Assignment — Of the lines listed below, return exactly those that run from the line containing "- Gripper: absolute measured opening" through the line containing "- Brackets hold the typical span", both included.

── Records shown

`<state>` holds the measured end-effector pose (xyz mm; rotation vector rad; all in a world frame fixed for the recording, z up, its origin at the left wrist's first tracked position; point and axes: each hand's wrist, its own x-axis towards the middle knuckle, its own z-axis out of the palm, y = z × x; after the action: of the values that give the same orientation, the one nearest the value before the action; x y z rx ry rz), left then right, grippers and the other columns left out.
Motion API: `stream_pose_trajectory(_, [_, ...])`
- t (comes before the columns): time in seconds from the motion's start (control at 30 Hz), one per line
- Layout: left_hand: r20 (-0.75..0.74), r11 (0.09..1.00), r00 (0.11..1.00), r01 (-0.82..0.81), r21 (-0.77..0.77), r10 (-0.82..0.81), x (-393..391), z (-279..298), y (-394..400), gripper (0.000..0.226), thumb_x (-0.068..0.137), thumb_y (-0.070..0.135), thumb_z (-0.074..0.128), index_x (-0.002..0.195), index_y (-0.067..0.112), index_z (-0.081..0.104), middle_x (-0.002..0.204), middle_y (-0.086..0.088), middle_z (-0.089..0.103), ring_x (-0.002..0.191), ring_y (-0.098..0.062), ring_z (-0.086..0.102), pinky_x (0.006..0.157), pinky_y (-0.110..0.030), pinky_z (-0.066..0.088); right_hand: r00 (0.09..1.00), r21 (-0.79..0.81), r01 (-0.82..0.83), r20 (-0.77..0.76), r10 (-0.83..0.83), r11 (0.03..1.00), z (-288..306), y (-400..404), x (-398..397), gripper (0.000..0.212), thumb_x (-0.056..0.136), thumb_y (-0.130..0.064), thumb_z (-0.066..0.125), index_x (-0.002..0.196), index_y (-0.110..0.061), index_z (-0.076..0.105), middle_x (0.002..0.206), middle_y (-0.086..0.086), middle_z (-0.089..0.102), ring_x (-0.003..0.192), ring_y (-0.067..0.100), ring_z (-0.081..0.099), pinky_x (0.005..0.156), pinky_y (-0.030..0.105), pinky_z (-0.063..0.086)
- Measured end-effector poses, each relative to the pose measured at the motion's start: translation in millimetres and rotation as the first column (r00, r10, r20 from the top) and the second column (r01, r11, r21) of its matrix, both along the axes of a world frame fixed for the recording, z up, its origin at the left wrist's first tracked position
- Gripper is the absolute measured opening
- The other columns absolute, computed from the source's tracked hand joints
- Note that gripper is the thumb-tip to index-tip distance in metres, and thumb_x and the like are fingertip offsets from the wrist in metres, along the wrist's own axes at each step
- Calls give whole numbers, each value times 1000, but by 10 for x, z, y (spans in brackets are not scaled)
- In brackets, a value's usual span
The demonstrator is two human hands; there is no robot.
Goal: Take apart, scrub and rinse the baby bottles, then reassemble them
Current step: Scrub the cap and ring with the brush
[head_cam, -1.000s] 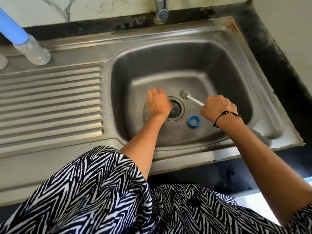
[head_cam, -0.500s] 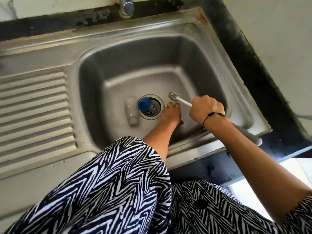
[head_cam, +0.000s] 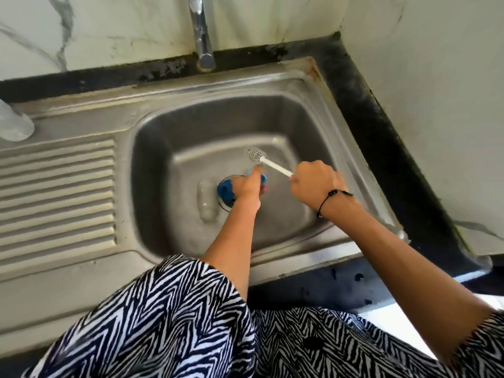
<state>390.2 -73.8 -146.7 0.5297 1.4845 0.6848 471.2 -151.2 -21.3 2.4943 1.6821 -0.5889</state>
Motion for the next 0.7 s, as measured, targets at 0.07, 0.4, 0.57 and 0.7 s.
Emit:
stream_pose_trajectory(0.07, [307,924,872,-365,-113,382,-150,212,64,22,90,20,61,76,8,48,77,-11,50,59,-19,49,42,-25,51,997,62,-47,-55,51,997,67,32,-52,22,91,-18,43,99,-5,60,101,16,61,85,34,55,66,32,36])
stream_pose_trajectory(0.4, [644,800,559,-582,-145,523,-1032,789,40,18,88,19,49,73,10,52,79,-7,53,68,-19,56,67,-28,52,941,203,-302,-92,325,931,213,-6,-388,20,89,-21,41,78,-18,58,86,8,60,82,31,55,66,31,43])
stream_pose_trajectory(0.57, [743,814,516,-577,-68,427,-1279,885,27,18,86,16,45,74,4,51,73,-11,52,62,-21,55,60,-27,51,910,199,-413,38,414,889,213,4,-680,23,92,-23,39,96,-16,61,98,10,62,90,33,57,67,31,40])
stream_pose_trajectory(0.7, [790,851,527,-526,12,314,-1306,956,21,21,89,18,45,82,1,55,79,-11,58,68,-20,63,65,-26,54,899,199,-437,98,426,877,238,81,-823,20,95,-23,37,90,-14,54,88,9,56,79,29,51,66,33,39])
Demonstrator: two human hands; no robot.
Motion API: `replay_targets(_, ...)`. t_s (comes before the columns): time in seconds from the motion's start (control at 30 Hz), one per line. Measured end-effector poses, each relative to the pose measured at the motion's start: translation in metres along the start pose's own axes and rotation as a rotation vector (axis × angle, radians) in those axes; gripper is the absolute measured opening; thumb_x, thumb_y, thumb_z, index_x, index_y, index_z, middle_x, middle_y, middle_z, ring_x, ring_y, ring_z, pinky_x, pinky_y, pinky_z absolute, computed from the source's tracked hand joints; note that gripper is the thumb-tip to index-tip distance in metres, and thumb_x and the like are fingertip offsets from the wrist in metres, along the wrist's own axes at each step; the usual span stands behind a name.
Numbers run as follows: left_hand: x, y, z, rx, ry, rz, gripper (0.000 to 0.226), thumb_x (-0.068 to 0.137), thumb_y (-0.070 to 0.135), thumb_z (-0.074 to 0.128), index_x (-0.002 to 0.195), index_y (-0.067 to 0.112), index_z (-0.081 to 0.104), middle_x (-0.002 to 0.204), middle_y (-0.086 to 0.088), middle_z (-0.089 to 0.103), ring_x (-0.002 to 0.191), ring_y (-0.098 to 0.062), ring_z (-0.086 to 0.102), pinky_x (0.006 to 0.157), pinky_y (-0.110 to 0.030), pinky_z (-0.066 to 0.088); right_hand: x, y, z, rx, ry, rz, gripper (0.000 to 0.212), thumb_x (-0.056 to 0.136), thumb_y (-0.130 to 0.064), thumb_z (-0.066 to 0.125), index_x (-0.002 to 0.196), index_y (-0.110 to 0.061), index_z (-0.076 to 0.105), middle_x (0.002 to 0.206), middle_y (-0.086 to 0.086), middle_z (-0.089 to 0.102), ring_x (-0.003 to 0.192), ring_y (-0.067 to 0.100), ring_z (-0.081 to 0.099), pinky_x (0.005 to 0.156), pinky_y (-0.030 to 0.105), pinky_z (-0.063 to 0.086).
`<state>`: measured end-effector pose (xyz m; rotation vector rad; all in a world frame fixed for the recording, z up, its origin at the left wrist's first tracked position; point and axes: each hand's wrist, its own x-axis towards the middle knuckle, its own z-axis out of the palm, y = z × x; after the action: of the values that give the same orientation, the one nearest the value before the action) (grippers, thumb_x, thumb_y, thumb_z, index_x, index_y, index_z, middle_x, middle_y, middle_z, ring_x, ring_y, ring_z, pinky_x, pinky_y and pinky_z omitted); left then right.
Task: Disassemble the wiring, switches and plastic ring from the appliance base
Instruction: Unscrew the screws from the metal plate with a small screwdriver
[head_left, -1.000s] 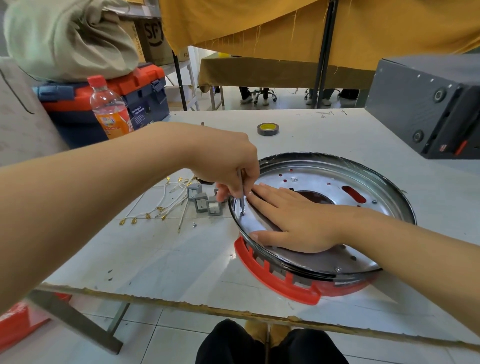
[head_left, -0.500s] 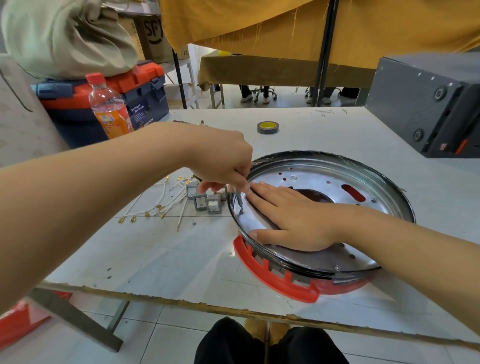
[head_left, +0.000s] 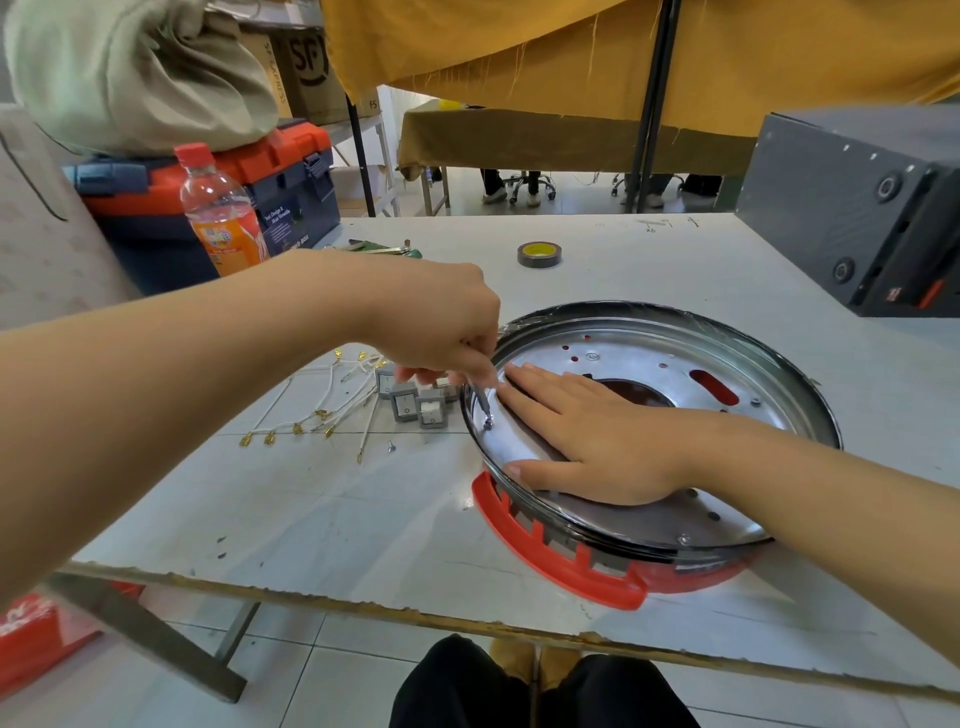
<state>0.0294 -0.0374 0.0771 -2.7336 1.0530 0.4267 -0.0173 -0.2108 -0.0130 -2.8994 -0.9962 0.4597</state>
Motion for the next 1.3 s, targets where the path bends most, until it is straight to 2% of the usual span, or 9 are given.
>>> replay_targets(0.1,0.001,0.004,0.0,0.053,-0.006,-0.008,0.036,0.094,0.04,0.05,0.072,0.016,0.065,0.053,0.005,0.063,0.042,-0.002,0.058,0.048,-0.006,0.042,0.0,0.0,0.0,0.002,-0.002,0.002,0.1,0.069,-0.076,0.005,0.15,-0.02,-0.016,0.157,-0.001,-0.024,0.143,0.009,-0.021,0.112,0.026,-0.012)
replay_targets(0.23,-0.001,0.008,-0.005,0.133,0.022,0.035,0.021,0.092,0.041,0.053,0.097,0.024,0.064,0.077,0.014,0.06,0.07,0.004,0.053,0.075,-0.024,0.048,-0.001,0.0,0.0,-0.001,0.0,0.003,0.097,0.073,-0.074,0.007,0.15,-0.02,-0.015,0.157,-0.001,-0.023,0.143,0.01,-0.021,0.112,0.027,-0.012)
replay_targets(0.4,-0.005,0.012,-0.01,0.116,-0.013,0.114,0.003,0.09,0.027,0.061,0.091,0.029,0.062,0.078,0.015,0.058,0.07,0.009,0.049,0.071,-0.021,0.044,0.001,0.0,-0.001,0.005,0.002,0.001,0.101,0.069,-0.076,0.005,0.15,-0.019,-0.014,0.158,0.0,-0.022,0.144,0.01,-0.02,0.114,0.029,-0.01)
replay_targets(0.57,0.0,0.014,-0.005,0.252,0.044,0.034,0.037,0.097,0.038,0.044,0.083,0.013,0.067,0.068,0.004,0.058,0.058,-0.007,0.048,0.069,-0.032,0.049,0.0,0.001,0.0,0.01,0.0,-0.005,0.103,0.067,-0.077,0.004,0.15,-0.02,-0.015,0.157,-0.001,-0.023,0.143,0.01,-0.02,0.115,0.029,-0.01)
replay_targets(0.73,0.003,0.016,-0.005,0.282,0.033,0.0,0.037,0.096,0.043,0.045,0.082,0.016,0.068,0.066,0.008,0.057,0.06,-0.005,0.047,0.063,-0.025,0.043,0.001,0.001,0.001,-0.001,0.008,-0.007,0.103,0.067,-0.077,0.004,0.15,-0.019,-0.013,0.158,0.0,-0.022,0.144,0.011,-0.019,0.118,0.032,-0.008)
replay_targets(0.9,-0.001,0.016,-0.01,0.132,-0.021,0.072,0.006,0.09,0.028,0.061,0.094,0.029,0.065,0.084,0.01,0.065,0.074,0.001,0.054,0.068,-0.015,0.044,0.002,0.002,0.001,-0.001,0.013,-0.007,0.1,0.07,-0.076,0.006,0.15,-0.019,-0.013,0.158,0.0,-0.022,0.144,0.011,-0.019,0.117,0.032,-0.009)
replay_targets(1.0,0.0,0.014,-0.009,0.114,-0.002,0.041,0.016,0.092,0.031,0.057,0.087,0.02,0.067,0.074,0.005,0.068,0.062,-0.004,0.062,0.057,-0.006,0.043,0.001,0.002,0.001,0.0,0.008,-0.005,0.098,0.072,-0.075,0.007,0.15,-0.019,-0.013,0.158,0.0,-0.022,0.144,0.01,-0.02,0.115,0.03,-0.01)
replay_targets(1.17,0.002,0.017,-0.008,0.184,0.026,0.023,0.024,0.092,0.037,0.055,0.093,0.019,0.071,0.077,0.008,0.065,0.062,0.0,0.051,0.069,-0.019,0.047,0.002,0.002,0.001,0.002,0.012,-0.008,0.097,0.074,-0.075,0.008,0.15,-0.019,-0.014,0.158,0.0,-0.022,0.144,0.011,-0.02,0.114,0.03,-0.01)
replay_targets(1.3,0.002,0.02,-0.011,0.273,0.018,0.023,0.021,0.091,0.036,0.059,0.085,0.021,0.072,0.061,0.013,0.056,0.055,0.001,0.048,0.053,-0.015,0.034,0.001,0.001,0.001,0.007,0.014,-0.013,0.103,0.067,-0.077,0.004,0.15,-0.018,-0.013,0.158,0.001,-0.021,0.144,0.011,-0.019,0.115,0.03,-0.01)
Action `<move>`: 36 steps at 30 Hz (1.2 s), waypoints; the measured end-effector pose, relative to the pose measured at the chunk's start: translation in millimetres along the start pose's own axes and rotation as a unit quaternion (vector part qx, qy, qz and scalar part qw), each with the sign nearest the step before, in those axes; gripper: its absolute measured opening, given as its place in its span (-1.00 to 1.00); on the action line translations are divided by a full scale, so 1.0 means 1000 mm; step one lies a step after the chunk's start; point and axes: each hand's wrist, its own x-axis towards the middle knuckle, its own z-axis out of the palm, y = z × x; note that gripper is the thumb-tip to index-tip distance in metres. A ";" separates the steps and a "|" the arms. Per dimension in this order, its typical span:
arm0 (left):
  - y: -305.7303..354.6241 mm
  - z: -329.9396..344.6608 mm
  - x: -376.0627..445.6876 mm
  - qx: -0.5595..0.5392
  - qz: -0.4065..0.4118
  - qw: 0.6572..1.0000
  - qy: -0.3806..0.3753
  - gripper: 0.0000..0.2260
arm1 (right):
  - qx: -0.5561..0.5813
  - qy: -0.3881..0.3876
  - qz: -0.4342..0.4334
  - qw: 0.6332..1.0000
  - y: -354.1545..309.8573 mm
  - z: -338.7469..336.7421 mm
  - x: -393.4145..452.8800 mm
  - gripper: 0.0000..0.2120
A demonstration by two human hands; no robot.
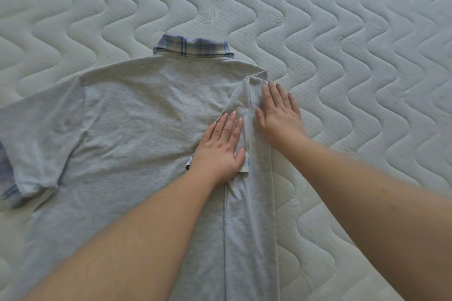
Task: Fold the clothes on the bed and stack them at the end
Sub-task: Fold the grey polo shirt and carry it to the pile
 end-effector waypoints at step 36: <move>-0.261 0.004 -0.151 -0.042 -0.224 0.957 0.180 -0.47 | 0.029 0.014 -0.163 0.986 -0.308 0.032 0.025 -0.40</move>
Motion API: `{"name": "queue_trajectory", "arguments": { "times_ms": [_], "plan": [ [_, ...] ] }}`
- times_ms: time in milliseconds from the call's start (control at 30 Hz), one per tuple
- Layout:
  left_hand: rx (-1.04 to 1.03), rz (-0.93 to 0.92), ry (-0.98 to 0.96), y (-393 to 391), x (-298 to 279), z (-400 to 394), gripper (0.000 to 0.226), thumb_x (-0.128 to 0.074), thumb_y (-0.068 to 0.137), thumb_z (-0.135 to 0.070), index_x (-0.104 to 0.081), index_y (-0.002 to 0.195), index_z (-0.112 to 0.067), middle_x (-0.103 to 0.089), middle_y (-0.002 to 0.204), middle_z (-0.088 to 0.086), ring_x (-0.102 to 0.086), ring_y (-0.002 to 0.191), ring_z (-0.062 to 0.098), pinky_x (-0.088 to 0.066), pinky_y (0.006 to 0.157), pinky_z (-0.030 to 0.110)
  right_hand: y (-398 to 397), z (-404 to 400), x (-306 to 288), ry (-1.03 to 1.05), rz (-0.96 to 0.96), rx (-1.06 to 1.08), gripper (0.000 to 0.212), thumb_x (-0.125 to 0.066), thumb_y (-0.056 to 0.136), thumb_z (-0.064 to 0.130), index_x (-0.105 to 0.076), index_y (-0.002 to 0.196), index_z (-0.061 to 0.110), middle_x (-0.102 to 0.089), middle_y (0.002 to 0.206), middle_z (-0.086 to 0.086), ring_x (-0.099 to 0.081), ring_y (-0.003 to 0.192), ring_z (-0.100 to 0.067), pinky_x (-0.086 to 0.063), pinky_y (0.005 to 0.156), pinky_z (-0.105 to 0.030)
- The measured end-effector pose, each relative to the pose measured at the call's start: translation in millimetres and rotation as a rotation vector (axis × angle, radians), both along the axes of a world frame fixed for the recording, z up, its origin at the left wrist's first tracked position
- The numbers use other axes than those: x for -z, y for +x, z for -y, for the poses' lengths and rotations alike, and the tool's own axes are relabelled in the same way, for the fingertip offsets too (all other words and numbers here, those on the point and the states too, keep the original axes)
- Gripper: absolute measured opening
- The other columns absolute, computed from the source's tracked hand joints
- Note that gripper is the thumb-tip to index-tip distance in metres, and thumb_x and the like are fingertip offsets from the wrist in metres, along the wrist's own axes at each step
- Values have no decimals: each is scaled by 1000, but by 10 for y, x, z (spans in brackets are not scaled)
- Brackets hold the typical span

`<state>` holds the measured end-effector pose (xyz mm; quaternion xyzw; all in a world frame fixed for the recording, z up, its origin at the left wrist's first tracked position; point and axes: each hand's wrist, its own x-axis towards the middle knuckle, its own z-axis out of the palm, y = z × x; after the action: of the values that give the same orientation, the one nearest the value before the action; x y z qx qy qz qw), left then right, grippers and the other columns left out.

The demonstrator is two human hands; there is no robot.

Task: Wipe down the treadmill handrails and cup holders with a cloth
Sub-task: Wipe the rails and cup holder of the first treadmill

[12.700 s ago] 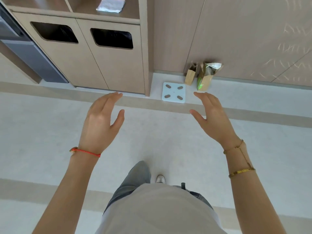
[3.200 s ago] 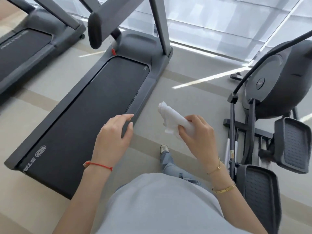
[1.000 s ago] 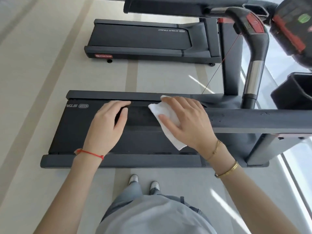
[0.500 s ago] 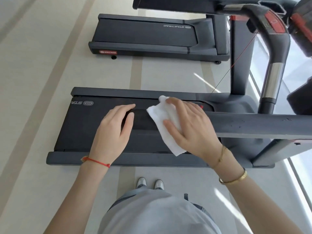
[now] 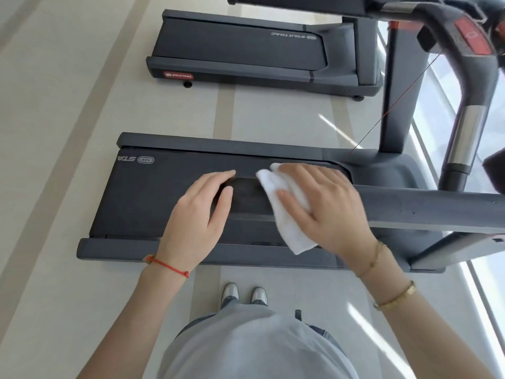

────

Task result —
- Gripper: absolute measured opening
- The other columns absolute, computed from the source's tracked hand joints
- Note that gripper is the thumb-tip to index-tip distance in metres, and thumb_x and the like are fingertip offsets from the wrist in metres, along the wrist's own axes at each step
- Values have no decimals: each is scaled by 1000, but by 10 for y, x, z (spans in brackets are not scaled)
- Brackets hold the typical span

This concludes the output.